The First Amendment right to the free exercise of religion is violated where a defendant burdens the practice of a prisoner's religion by preventing him from engaging in conduct mandated by his faith, without any justification reasonably related to legitimate penological interests. See Freeman v. Arpaio, 125 F.3d 732, 736 (9th Cir. 1997). To reach the level of a constitutional violation, "the interference with one's practice of religion 'must be more than an inconvenience; the burden must be substantial and an interference with a tenet or belief that is central to religious doctrine.'" Id. at 737 (quoting Graham v. C.I.R., 822 F.2d 844, 851 (9th Cir. 1987)). A prisoner may be inconvenienced in the practice of his or her faith so long as the governmental conduct does not prohibit the prisoner from "participating in the mandates of his religion." See id. The mandates of a religion are not merely what is minimally required of adherents of a religion but include that which "the individual human being perceives to be the requirement of the transhuman Spirit to whom he or she gives allegiance." Peterson v. Minidoka County School Dist., 118 F.3d 1351, 1357 (9th Cir. 1997). A prison regulation that impinges on an inmate's First Amendment rights is valid if it is reasonably related to legitimate penological interests. See O'Lone v. Estate of Shabazz, 482 U.S. 342, 349 (1987).

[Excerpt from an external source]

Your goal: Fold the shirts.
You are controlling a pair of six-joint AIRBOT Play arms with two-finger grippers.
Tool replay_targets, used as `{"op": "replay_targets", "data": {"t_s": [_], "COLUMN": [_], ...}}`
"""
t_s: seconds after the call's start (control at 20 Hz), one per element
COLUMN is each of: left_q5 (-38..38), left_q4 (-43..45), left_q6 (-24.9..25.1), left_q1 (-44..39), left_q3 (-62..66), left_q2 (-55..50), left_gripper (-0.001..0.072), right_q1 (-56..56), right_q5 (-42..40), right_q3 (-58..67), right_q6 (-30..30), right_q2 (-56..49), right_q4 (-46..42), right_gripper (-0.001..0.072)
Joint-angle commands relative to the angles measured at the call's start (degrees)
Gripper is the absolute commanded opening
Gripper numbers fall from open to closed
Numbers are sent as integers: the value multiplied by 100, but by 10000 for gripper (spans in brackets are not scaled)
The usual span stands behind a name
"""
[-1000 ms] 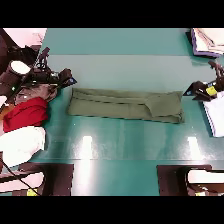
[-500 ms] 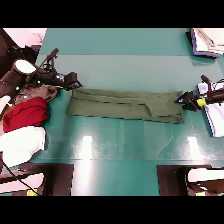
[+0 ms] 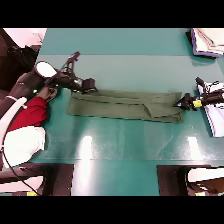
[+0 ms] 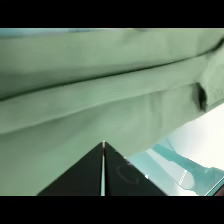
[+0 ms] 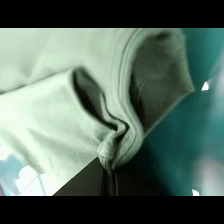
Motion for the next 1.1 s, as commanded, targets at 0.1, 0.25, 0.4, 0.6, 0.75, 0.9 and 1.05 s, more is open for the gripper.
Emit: {"op": "replay_targets", "data": {"t_s": [0.1,0.25,0.4,0.6,0.75,0.9,1.05], "left_q5": [96,35,-133,2,129,256,79], "left_q4": [0,0,4,2,4,4,26], "left_q6": [-70,-173,-227,-426,-476,-450,-448], "left_q1": [-826,-1180,-1495,-1628,-1628,-1611,-1451], "left_q3": [1217,2177,2970,3381,3386,3388,3416], "left_q2": [-1261,-2170,-2931,-3440,-3547,-3569,-3508], "left_gripper": [24,24,24,24,24,24,24], "right_q1": [66,426,994,1805,2361,2793,2994], "right_q5": [343,494,549,538,540,570,595], "right_q3": [210,984,1832,2643,3093,3464,3657], "right_q6": [345,833,1270,1580,1725,1762,1762], "right_q2": [874,1390,1565,1510,1309,1008,800], "right_q4": [697,686,684,671,636,634,623], "right_gripper": [17,17,17,17,17,17,17]}}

Here, Plaintiff alleges that Defendants have violated the terms of the settlement agreement in Warner I and, thus, he is being denied a Kosher diet, which is required by his religious beliefs as a member of the Jewish religion. Liberally construing Plaintiff's allegations in his complaint, they are sufficient to require a response from Defendants as further explained below.

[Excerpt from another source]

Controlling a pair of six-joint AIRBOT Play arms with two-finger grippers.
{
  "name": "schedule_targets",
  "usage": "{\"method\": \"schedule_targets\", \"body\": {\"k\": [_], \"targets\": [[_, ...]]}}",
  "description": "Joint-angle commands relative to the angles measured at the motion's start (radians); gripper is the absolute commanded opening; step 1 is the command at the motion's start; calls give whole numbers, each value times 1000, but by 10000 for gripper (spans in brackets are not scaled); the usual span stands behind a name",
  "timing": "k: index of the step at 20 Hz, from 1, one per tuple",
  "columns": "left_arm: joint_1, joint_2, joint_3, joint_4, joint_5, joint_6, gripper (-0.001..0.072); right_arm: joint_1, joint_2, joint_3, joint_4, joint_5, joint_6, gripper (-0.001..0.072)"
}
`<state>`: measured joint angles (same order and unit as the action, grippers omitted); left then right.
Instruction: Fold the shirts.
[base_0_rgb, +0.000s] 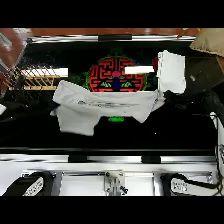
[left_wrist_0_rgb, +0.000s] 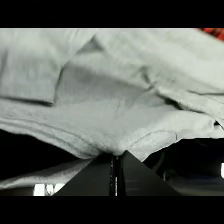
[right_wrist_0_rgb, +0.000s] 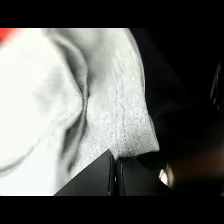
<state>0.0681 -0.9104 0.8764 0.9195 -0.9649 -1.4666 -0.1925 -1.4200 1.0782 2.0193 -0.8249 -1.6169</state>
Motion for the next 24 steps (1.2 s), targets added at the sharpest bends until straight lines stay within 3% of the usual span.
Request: {"method": "schedule_targets", "body": {"k": [1, 5, 8, 9, 11, 12, 14, 15, 17, 21, 22, 24], "targets": [[0, 53, 202, -1, 5, 97, 27, 2, 183, 6, -9, 6, -80, 79], [0, 170, 635, -1, 135, 137, 28, 2, 483, 156, 13, 4, -185, 79], [0, 231, 916, 24, 299, 138, 27, 2, 677, 334, -12, 103, -182, 79], [0, 244, 964, 79, 308, 135, 27, 2, 726, 380, -48, 133, -136, 79], [0, 262, 991, 244, 232, 41, 27, 2, 777, 433, -128, 91, 31, 79], [0, 259, 990, 340, 114, -32, 27, 2, 788, 439, -136, 25, 77, 79], [0, 238, 982, 440, -138, -83, 27, 3, 790, 439, -134, -145, 90, 80], [0, 237, 977, 436, -188, -76, 27, 3, 790, 439, -120, -180, 86, 80], [0, 261, 977, 376, -114, -21, 27, 3, 815, 440, -88, -142, 45, 79], [0, 363, 977, 345, 157, -12, 27, 2, 864, 498, -159, -42, -10, 79], [0, 381, 977, 372, 159, -12, 27, 2, 864, 517, -195, -61, -2, 79], [0, 387, 975, 477, 26, -74, 27, 2, 854, 520, -258, -127, 39, 79]]}}
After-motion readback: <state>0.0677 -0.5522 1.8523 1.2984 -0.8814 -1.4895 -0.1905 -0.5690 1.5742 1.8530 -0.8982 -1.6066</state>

Liability may be imposed on an individual defendant under section 1983 if the plaintiff can show that the defendant proximately caused the deprivation of a federally protected right. Leer v. Murphy, 844 F.2d 628, 634 (9th Cir. 1988); Harris v. City of Roseburg, 664 F.2d 1121, 1125 (9th Cir. 1981). A person deprives another of a constitutional right within the meaning of section 1983 if he does an affirmative act, participates in another's affirmative act or omits to perform an act which he is legally required to do, that causes the deprivation of which the plaintiff complains. Leer, 844 F.2d at 633; see, e.g., Robins v. Meecham, 60 F.3d 1436, 1442 (9th Cir. 1995) (prison official's failure to intervene to prevent Eighth Amendment violation may be basis for liability). The inquiry into causation must be individualized and focus on the duties and responsibilities of each individual defendant whose acts or omissions are alleged to have caused a constitutional deprivation. Leer, 844 F.2d at 633.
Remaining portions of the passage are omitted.